Principle 7: Fact-based Decision Making 

Use suitable information/fact/data when making decisions - as opposed to opinions, feelings, knee jerk responses, snap reactions, 'gut instinct' etc. To do this, you need to decide first what data you will need, collect it, and analyse/review it.

Wrong information will definitely lead to a poor management decision, therefore an efficient access to factual information will increase ability to demonstrate the effectiveness of past decisions through reference to factual records.
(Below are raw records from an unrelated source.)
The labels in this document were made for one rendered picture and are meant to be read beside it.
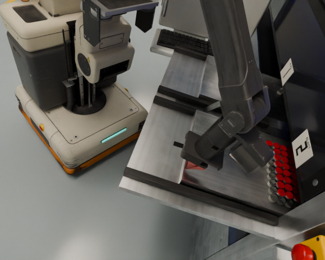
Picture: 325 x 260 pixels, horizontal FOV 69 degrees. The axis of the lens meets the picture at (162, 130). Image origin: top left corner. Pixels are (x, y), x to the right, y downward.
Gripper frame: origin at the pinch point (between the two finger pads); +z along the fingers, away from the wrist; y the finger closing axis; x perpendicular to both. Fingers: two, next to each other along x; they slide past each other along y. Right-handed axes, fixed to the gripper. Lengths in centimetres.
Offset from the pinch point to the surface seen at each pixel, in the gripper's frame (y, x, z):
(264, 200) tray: 22.7, -1.6, -2.6
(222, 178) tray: 10.8, 1.0, -0.2
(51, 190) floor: -41, 12, 100
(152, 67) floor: -19, 159, 98
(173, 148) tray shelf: -3.9, 5.3, 3.0
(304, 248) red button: 19.6, -16.7, -15.6
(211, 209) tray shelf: 8.7, -8.7, 0.3
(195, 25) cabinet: -9, 89, 8
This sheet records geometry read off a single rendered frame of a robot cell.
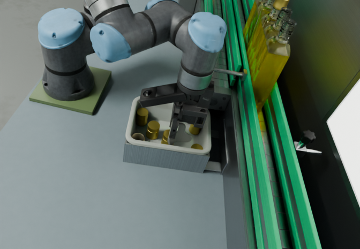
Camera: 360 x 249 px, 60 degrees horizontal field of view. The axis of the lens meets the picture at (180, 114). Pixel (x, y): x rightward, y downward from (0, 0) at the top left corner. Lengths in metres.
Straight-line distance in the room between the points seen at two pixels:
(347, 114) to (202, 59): 0.33
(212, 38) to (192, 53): 0.06
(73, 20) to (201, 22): 0.39
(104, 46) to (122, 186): 0.37
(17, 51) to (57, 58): 1.61
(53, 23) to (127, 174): 0.43
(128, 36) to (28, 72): 1.74
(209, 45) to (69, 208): 0.48
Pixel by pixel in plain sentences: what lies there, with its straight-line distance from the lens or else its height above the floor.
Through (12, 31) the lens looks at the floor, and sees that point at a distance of 2.71.
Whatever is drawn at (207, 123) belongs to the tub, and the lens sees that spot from 0.86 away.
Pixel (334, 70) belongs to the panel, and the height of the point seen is 1.08.
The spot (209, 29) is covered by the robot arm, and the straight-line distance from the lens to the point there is 0.60.
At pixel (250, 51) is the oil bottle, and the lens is 0.94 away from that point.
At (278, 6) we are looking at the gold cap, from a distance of 0.88.
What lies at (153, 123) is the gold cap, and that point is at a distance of 0.86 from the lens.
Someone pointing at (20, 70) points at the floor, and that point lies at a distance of 2.33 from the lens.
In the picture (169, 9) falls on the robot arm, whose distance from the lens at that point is 0.67.
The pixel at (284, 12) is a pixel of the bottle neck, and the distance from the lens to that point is 0.82.
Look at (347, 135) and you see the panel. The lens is 0.73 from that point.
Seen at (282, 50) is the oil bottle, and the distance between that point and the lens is 0.79.
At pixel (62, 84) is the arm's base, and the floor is 0.82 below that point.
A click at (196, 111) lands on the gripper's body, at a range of 0.73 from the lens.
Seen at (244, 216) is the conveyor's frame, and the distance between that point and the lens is 0.69.
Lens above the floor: 1.45
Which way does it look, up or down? 45 degrees down
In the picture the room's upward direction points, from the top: 15 degrees clockwise
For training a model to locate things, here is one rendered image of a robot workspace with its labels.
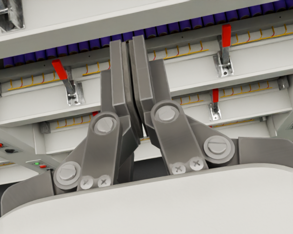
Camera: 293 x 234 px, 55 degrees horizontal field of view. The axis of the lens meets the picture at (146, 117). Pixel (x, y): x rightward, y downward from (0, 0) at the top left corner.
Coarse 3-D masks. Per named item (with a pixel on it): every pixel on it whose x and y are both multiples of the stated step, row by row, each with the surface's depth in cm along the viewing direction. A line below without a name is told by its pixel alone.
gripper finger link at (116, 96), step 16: (112, 48) 13; (112, 64) 12; (128, 64) 12; (112, 80) 11; (128, 80) 11; (112, 96) 11; (128, 96) 11; (128, 112) 11; (128, 128) 11; (80, 144) 11; (128, 144) 11; (64, 160) 11; (80, 160) 10; (64, 176) 10
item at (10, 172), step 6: (12, 162) 91; (0, 168) 90; (6, 168) 91; (12, 168) 90; (18, 168) 90; (24, 168) 90; (0, 174) 91; (6, 174) 90; (12, 174) 90; (18, 174) 90; (24, 174) 90; (30, 174) 90; (36, 174) 89; (0, 180) 90; (6, 180) 90; (12, 180) 90; (18, 180) 90
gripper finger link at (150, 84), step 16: (144, 48) 12; (144, 64) 12; (160, 64) 13; (144, 80) 11; (160, 80) 12; (144, 96) 11; (160, 96) 12; (144, 112) 11; (144, 128) 12; (192, 128) 10; (208, 128) 10; (208, 144) 10; (224, 144) 10; (208, 160) 10; (224, 160) 10
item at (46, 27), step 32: (32, 0) 33; (64, 0) 32; (96, 0) 32; (128, 0) 32; (160, 0) 31; (192, 0) 31; (224, 0) 32; (256, 0) 34; (0, 32) 33; (32, 32) 32; (64, 32) 33; (96, 32) 34
Effective decisions are based on the analysis of data and information
Key benefits:

  • Informed decisions;
  • An increased ability to demonstrate the effectiveness of past decisions through reference to factual records;
  • Increased ability to review, challenge and change opinions and decisions;

Applying the principle of factual approach to decision making typically leads to:

  • Ensuring that data and information are sufficiently accurate and reliable;
  • Making data accessible to those who need it;
  • Analysing data and information using valid methods;
  • Making decisions and taking action based on factual analysis, balanced with experience and intuition;

Principle 8: Mutually Beneficial Supplier Relationships

An organisation and its suppliers depend on each other. Work with your suppliers wherever possible, so that you can both benefit.

An organization and its suppliers are interdependent and a mutually beneficial relationship enhances the ability of both to create value.

Key benefits:
Increased ability to create value for both parties;
Flexibility and speed of joint responses to changing market or customer needs and expectations;
Optimization of costs and resources;

Applying the principles of mutually beneficial supplier relationships typically leads to:
Establishing relationships that balance short-term gains with long-term considerations;
Pooling of expertise and resources with partners;
Identifying and selecting key suppliers;
Clear and open communication;
Sharing information and future plans;
Establishing joint development and improvement activities;
Inspiring, encouraging and recognizing improvements and achievements by suppliers;

The Next Step

There are many different ways of applying these quality management principles. The nature of the organization and the specific challenges it faces will determine how to implement them. Many organizations will find it beneficial to set up quality management systems based on these principles.